■ **SOURCE MATERIAL**
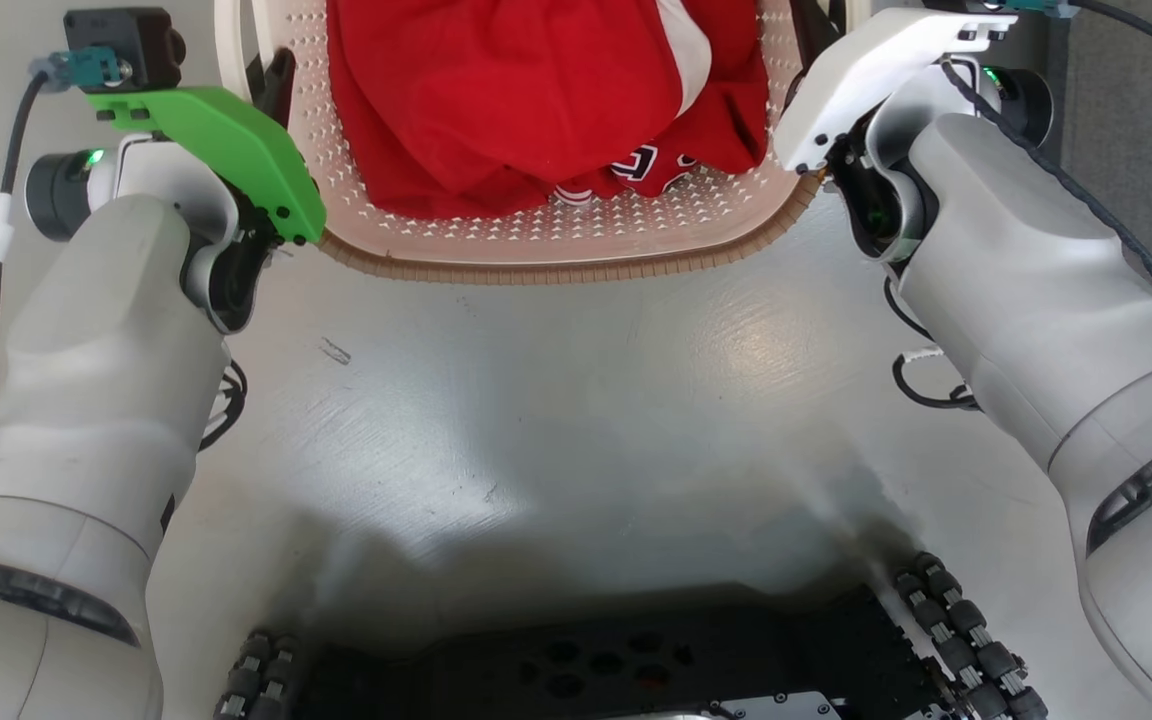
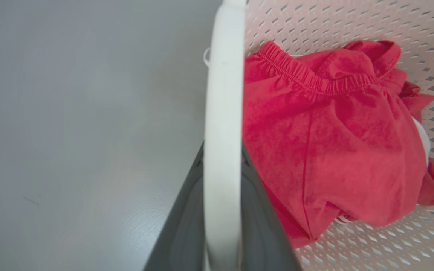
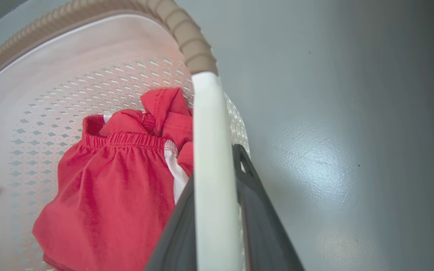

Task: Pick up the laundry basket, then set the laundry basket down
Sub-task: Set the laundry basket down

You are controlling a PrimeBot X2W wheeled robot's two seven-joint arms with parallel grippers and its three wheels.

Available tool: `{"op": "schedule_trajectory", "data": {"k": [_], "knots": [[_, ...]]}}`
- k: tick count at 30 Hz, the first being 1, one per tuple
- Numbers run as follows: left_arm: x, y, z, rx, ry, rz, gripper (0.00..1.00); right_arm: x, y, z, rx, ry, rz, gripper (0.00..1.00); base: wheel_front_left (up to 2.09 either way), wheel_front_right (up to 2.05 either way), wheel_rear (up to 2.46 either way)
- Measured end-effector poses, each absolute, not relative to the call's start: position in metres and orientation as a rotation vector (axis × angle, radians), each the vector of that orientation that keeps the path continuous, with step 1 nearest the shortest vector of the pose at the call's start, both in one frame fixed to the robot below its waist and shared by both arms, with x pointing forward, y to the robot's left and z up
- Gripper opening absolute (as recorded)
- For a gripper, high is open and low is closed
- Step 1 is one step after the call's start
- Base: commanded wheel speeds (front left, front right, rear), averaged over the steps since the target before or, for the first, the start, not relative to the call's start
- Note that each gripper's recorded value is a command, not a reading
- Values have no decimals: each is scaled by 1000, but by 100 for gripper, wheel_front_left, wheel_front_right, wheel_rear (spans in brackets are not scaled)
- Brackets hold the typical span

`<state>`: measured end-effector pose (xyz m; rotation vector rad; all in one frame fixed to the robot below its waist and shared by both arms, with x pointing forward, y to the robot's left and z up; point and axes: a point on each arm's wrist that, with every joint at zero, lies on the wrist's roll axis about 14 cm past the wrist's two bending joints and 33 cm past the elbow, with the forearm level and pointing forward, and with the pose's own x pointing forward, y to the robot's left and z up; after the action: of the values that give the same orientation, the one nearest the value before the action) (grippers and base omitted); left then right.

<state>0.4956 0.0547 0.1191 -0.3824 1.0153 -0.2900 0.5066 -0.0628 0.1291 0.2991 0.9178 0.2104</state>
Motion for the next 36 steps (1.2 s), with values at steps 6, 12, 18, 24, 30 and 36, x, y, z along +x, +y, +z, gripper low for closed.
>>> {"op": "schedule_trajectory", "data": {"k": [6,12,18,24,30,36], "knots": [[496,54,116,-388,1012,-291,0,507,-65,125,296,918,203,0,0,0,0],[500,53,115,-392,1000,-296,0,509,-66,123,297,913,199,1,0,0,0],[500,53,115,-390,1000,-297,5,514,-58,127,319,891,210,100,0,0,0],[486,44,111,-385,1050,-316,100,516,-55,130,317,883,220,100,0,0,0],[488,45,114,-382,1044,-317,100,519,-55,134,312,871,221,100,0,0,0],[491,45,120,-377,1032,-319,100,521,-57,140,303,858,223,100,0,0,0]]}}
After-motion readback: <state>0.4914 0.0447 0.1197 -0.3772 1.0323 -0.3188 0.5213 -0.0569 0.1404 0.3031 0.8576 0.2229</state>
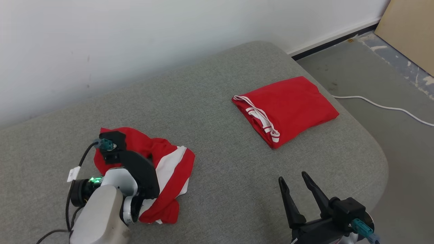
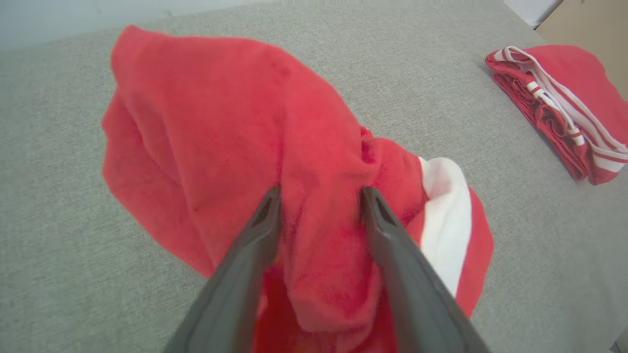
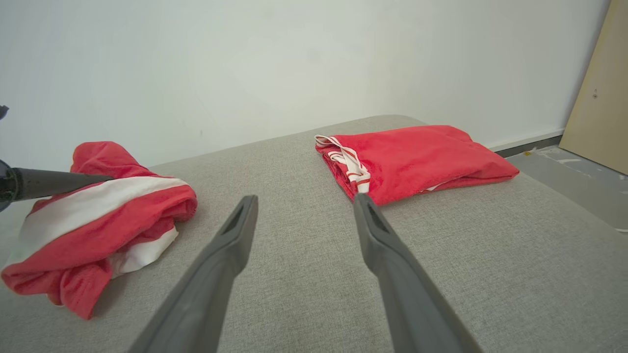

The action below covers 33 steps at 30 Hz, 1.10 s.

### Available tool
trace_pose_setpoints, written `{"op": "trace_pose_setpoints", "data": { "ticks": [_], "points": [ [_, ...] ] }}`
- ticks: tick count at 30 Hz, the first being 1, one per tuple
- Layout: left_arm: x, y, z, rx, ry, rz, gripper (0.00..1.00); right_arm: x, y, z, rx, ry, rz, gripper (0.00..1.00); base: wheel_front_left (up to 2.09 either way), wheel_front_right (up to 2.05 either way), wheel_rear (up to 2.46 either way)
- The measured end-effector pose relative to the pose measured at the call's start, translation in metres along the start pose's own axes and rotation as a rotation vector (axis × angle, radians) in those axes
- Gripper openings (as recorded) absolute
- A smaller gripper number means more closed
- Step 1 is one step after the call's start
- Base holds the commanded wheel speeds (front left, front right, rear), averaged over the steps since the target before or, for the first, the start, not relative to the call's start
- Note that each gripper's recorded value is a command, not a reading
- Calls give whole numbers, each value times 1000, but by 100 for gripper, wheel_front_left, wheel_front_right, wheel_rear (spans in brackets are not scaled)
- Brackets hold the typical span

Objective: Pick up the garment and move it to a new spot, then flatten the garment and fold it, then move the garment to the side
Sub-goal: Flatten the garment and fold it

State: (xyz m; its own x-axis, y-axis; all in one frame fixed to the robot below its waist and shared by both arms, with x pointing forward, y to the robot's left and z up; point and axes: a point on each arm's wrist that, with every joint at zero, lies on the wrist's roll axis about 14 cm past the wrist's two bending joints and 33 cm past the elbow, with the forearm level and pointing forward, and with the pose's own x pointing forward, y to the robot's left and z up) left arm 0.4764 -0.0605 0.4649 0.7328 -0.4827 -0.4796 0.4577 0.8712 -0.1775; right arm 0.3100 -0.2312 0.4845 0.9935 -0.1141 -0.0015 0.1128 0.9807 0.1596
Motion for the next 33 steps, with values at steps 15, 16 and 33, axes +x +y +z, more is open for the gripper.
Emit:
{"op": "trace_pose_setpoints", "data": {
  "ticks": [15, 16, 33],
  "points": [
    [-56, -36, 138, -245, -672, -256, 0, 11, 13, 2, 4, -10, 49, 100, 0, 0, 0],
    [-56, -36, 135, -233, -673, -243, 0, 12, 15, 2, 3, -8, 55, 100, 0, 0, 0],
    [-76, 65, -83, -229, -196, 122, 13, 30, 65, -9, 12, 19, 212, 100, 0, 0, 0]
  ]
}}
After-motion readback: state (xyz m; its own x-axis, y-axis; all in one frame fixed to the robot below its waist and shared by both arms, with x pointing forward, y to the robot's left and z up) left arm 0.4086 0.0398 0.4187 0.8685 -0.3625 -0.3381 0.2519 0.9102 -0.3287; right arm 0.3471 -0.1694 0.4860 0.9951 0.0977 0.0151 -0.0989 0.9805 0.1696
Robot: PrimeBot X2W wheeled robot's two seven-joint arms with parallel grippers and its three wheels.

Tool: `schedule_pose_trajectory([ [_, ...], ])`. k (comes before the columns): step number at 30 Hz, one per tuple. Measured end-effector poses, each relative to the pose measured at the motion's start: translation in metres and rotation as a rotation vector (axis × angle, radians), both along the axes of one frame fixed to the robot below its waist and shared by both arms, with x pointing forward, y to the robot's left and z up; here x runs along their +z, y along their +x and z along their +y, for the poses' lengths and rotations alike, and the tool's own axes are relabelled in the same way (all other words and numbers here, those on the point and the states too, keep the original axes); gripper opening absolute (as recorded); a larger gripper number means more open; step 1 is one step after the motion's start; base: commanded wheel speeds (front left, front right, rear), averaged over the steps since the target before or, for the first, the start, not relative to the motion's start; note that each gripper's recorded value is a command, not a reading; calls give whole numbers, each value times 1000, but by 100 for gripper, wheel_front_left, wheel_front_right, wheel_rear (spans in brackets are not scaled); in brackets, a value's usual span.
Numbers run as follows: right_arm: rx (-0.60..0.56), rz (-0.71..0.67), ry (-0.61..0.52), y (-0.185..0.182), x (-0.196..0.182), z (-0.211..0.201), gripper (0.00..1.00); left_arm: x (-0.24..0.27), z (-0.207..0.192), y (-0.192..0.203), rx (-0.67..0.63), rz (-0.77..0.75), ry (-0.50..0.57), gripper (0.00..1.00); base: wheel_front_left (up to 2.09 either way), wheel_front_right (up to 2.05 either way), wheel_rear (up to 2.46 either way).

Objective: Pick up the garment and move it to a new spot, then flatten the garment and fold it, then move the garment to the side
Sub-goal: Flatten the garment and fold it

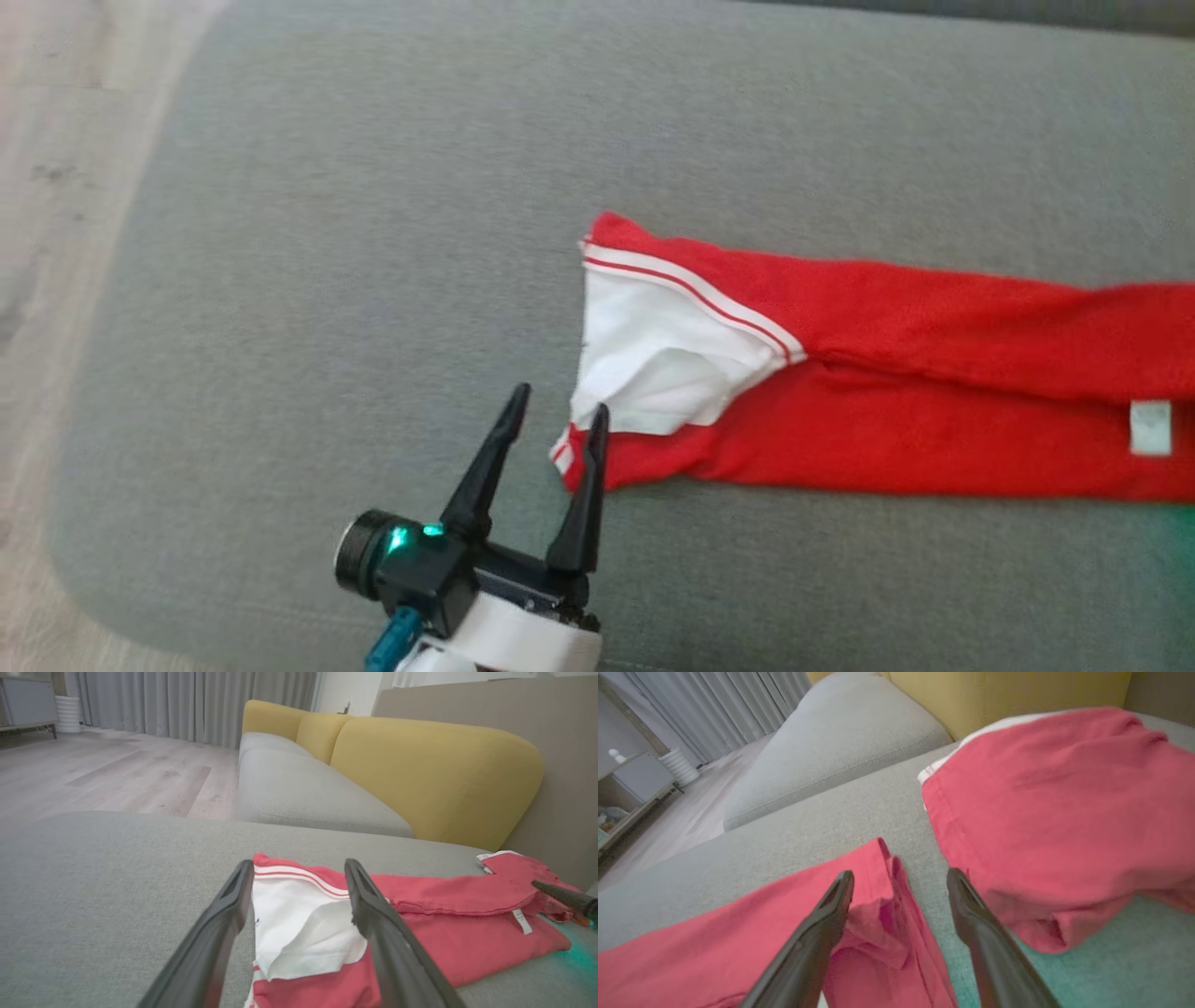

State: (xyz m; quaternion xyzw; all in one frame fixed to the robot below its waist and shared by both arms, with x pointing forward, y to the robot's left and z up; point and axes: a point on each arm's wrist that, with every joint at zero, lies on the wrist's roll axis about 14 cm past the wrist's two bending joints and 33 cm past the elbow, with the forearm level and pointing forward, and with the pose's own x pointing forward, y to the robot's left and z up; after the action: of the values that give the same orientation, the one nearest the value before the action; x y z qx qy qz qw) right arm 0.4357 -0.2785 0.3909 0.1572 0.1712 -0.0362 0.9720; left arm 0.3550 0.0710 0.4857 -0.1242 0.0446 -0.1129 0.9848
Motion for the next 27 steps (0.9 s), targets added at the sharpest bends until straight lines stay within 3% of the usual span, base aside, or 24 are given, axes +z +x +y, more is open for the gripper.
schedule_pose_trajectory([
  [10,37,238,-13,-23,-41,15,100,16,25,-10,68,-83,31,100,0,0,0],
  [23,-14,282,-45,-23,-44,0,100,12,26,-14,61,-93,58,100,0,0,0],
  [24,-16,285,-38,-22,-44,1,95,13,26,-13,61,-96,54,100,0,0,0],
  [25,-16,291,-34,-22,-44,1,83,13,27,-12,66,-99,56,100,0,0,0],
  [26,-14,297,-32,-22,-45,1,50,14,28,-12,67,-101,57,100,0,0,0],
  [27,-11,302,-29,-22,-45,2,30,13,28,-11,64,-102,59,100,0,0,0],
])
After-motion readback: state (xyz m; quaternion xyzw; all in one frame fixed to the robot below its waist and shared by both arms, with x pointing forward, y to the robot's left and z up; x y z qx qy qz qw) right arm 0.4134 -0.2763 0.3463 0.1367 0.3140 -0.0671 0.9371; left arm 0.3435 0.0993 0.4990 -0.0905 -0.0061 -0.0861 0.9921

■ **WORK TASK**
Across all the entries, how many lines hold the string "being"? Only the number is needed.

■ **EXERCISE OUTPUT**
2